I used to really quite enjoy a Pina Colada as well as getting caught in the rain – now its more just getting caught in the rain that I can enjoy!
Alcohol and I used to be friends – good friends. We had some great times together; some not so great times and some times that neither of us can quite remember! Don’t get me wrong, life with alcohol wasn’t always easy and not all alcohol was nice to me. Gin would make me quite arrogant; tequila would make me naughty and then usually fall over (especially if I hit the magic number of 7 shots) and Aftershock – well let’s not even go there.
But there were some alcohols that I really did enjoy. Vodka was a good pal. I could quite happily have a good night with vodka and be a very pleasant person to be with; wine with a meal was just superb and the occasional cocktail made me feel very sophisticated indeed.
Not only were alcohol and I social buddies, we were also work colleagues and I have spent the last 20 odd years serving and selling it to people enjoying themselves. I’ve even been deemed a responsible person to hold a licence for alcohol by the police and the law of this land. That’s how good a friend alcohol was to me – it made me happy and it made me a living.
Times have changed. Since the introduction of ME to my life, alcohol has taken the huff and is no longer friends with me. I tried a few times early on in my illness to engage alcohol with what was going on, but I would wake up after a couple of drinks feeling like I’d been out for the night binge drinking. A vodka and lemonade would literally make me feel like I’d drunk at least 10. I figured out pretty quickly that my good old friend no longer liked me.
I looked in to it further and discovered that ME and alcohol don’t mix well and that I now had an intolerance to it. An intolerance! Me! The person who had always (well most of the time) respected alcohol!
So now, not only was my body changing how it could cope with life, it was also going to have to be alcohol free. I had my last drink on New Year’s day 2017 and planned to give myself at least a year without it; hoping that it may help me see an improvement in my ME too.
It was easier than I thought to walk away from my old friend. I suppose it was because I wasn’t actually that big a drinker to begin with. I was a social drinker who, I’ll admit it, went hard or went home – rarely did I just go home! The other reason I think it was easy was because I wasn’t fit enough to go out as much any more any way. I very much had started to enjoy a Friday night in front of the TV with a good film, than out and about in the pubs. My energy levels could cope with this better.
One thing that wasn’t easy though was other people.

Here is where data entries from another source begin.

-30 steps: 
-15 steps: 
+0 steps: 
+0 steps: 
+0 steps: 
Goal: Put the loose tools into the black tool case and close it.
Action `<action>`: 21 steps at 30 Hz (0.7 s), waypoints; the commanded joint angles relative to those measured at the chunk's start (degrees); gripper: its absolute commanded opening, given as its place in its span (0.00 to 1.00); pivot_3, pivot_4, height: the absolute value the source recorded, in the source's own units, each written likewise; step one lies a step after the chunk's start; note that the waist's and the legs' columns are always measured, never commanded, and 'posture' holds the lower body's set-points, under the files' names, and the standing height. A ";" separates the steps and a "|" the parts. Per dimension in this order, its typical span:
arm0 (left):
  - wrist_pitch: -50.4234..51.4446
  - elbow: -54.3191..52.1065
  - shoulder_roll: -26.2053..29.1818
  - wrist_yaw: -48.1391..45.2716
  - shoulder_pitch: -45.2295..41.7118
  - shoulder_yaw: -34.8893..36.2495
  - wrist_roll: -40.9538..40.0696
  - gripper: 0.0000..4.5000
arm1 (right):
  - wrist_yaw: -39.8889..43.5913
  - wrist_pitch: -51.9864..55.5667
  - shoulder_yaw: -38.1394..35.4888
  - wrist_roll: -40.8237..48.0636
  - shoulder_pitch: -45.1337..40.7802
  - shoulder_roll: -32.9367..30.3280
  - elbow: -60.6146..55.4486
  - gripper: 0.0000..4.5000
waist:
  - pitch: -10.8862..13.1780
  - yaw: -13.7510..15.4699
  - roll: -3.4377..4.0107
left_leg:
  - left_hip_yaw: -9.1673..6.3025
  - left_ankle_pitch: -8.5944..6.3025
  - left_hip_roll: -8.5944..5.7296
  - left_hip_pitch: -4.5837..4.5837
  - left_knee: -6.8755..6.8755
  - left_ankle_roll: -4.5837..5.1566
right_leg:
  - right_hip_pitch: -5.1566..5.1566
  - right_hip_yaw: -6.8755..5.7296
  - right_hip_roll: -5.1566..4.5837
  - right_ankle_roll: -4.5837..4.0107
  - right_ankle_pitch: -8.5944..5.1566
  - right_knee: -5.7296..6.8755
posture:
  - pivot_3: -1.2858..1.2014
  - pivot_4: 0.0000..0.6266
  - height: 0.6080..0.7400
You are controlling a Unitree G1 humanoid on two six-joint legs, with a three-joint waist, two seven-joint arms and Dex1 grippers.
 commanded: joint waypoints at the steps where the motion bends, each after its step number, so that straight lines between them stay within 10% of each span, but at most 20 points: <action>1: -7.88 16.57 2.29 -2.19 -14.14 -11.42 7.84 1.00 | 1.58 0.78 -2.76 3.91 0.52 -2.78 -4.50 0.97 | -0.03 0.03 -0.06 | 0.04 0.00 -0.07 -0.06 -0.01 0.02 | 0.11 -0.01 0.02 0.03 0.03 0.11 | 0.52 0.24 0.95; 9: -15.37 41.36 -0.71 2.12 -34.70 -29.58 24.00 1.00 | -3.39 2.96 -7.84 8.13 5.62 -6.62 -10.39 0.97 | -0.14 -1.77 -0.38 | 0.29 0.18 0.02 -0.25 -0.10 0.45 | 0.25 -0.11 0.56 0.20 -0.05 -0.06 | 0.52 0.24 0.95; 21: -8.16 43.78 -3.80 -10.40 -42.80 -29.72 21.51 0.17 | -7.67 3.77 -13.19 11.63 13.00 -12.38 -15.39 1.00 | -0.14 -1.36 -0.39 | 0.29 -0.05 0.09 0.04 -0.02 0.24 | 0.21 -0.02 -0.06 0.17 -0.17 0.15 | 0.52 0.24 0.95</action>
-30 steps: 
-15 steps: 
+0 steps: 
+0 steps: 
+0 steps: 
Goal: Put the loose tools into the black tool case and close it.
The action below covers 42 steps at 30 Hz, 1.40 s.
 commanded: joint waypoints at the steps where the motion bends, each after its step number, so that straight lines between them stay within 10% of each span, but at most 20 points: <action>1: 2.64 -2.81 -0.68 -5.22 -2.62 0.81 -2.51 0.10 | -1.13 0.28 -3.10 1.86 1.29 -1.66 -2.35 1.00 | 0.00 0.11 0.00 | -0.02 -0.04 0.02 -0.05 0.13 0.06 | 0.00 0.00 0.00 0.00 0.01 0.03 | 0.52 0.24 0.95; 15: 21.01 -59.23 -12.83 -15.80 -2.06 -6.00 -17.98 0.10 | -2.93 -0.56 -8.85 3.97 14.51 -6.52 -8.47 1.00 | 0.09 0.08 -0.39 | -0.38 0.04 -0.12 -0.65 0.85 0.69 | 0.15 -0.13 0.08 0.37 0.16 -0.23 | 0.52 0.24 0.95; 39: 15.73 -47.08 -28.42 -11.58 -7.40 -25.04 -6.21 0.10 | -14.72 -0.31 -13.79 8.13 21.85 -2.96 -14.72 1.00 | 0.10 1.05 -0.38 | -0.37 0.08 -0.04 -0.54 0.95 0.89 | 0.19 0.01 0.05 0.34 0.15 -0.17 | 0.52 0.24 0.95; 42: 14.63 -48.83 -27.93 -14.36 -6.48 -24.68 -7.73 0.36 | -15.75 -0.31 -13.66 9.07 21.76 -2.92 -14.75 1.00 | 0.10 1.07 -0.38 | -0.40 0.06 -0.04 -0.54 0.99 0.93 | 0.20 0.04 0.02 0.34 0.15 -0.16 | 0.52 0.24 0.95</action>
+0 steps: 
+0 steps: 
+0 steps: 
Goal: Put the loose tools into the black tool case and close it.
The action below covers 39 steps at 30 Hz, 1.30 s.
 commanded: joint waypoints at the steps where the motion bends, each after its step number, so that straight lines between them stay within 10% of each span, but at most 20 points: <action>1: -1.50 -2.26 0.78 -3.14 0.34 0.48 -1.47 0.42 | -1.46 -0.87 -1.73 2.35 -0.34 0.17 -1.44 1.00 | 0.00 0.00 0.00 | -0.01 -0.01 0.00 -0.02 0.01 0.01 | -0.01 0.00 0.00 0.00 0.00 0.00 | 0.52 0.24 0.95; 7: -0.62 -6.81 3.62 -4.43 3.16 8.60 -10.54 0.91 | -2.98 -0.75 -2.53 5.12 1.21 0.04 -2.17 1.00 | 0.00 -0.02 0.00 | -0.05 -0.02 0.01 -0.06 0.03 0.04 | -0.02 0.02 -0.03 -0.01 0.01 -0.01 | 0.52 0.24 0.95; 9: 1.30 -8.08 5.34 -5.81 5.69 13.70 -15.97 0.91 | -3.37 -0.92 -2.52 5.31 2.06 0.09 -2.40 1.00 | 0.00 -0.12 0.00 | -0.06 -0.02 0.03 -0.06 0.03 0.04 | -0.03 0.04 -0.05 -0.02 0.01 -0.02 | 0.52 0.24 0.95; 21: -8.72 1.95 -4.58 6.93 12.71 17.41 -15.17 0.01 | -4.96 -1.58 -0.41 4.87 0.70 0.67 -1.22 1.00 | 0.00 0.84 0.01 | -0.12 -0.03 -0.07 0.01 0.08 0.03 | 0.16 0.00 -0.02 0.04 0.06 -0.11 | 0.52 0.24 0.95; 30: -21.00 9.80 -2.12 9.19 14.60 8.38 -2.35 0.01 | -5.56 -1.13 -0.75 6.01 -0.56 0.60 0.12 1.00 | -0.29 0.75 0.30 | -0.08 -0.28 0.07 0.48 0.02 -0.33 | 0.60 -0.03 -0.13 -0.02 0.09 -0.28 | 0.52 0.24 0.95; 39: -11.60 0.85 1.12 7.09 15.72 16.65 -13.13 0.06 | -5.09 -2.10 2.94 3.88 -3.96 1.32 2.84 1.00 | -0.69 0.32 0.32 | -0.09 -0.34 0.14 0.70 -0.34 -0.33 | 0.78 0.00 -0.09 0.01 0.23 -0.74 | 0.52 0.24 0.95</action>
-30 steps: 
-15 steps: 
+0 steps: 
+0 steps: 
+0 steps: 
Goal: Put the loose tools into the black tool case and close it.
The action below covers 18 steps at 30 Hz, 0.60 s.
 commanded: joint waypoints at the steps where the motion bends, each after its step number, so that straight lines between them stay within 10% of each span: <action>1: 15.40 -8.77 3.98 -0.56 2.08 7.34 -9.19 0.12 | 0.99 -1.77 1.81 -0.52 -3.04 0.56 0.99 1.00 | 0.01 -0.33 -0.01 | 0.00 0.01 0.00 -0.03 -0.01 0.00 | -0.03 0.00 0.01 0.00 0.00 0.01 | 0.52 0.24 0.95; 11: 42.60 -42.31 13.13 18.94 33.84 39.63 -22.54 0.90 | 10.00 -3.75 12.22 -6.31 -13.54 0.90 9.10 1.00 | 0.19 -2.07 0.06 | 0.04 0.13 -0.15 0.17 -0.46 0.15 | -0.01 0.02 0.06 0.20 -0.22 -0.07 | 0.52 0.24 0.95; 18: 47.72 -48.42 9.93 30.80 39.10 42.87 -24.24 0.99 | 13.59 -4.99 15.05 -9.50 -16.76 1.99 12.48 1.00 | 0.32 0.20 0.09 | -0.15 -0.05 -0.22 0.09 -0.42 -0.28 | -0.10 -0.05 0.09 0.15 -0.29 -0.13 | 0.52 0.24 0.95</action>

I was always known as someone who enjoyed a drink and would happily stay out to the wee small hours. Now, all of a sudden, I wasn’t going out or leaving early after a coke or lemonade. People found this weird.
I remember meeting some friends one afternoon in a bar in town. As I arrived one of my friends asked me what I’d like to drink (he’s always been one to get a drink as soon as you arrive – gent). I said I’d like a ginger beer please. He disappeared off to the bar and then came back to check – is that alcoholic or non-alcoholic? His face when I said non-alcoholic was a picture! When he came back with my drink, I explained the situation and he was very understanding, but it was a change from the girl he used to know.
Two years on and I don’t bat an eyelid about going out and not drinking alcohol. Most of my friends know I don’t drink anymore and if people don’t, well who cares. I’m not drinking due to my health, but at the end of the day, its a persons choice as to what type of beverage they partake in. I no longer bother what people think and I’ll only explain if people ask and that’s ok.
I still don’t get out much to socialise, but when I do I still enjoy myself. I’m getting good at knowing when it’s my time to leave (no-one likes a sober person around who will remember everything when they are half cut!) but I’m also more than comfortable to be around people who are getting more and more tipsy. I’m fine with having the same conversation more than once with the same person! I think that because my career has involved selling and serving people alcohol, I’m used to being with intoxicated people. The difference now is that I’m able to enjoy their company more rather than working.
The soft drinks industry is doing some great softs nowadays and I really enjoy going to places and asking that awkward question of “what soft drinks do you have?” The reply usually starts with “Eerrrrmmmmm, we have…” I’m doing my best to keep caffeine and sugar to a minimum too so the bartenders and I usually end up having quite a chat! I love it when they say “let me make you a mocktail!”
I’m not embarrassed by my sober life and neither are my friends. It’s actually a bonus for them as I can always be the designated driver! So I challenge any of you who think that maybe a spell off the booze could do you good, to just do it! Not just for January, but for a few months. Search out those bar tenders who make great mocktails and find other softs to drink that aren’t the norm and see how it makes you feel. You never know – you might like it!